The regime isn't really helping to pour cold water on the rumours, with a spokesperson refusing to deny involvement in the attack, simply saying: "The hostile forces are relating everything to the DPRK (North Korea). I kindly advise you to just wait and see."

Another reason North Korea is being blamed is the GOP hackers used "tools very similar to those used last year to attack South Korean television stations and ATMs," people briefed on the investigation told the Wall Street Journal.

South Korea blamed the 2013 attack on North Korea, which saw the systems of three TV stations and three banks all grind to a halt at exactly 2pm local time on 20 March.


Does North Korea have the skills to hack Sony Pictures?


As usual with all things North Korean, it is hard to say.

North Korea is widely thought to have developed a sophisticated, offensive cyber-army in recent times, with one report in July 2014 suggesting it had recently nearly doubled its cyber-warfare unit to 5,900 personnel.

Unit 121 is the special forces division of this cyber-army, and is reported to operate from a luxury hotel in Shenyang, China, which is owned by North Korea and located just three hours from the border.

North Korea is well known for not being connected to the internet, operating its own in-country intranet which gives citizens access to a very limited number of websites.

However, as HP points out in its 75-page report into North Korea's cyber-capabilities, this is an advantage as it allows Unit 121 to carry out offensive attacks against foreign networks, but limits the impact of attacks against them.

The FBI issued a "flash warning" to US businesses on Monday saying that "hackers have used malicious software to launch a destructive cyber-attack in the United States", marking the first major destructive cyber-attack waged against a company on US soil.

The memo didn't specifically mention Sony Pictures, but it is clear that this is the case being referred to.

The attack is clearly sophisticated and would need hackers of considerable skill to execute.

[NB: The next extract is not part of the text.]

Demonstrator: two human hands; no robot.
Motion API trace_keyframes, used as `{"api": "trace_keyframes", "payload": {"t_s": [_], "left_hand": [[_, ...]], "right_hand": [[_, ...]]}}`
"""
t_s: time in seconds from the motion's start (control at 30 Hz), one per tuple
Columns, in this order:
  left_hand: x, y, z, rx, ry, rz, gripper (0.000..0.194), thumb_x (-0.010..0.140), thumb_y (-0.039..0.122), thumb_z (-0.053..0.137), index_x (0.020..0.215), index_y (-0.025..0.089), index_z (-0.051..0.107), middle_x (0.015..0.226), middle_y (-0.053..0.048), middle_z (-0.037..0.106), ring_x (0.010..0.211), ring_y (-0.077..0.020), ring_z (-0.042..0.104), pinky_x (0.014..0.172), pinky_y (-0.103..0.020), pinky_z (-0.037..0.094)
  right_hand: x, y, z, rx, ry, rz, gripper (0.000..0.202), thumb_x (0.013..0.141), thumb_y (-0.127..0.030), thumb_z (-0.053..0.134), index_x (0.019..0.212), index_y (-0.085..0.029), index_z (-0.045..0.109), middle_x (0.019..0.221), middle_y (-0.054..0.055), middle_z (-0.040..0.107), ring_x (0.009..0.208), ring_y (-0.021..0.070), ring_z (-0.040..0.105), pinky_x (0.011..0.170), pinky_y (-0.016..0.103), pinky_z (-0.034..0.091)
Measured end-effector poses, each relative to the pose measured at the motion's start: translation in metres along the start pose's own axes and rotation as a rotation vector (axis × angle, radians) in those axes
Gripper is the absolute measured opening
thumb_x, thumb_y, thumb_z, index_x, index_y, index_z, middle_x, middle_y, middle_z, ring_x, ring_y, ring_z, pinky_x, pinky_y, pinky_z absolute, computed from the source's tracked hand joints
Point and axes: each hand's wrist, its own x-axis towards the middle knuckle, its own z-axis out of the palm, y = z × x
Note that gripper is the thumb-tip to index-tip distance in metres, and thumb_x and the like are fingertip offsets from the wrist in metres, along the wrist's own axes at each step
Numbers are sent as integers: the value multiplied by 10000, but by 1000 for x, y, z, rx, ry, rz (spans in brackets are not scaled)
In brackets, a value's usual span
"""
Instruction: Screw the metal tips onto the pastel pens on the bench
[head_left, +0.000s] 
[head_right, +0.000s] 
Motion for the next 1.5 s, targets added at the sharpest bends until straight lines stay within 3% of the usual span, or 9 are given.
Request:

North Korea has been shown to be pro-active when it comes to building up their cyber-capabilities and has even in the past been known to hire mercenary hackers to carry out attacks on their behalf.

Re/code is reporting that hackers based in China were responsible for carrying out the attack on North Korea's behalf, and as we have said, the ultra-secretive country is already thought to have a unit operating in that country.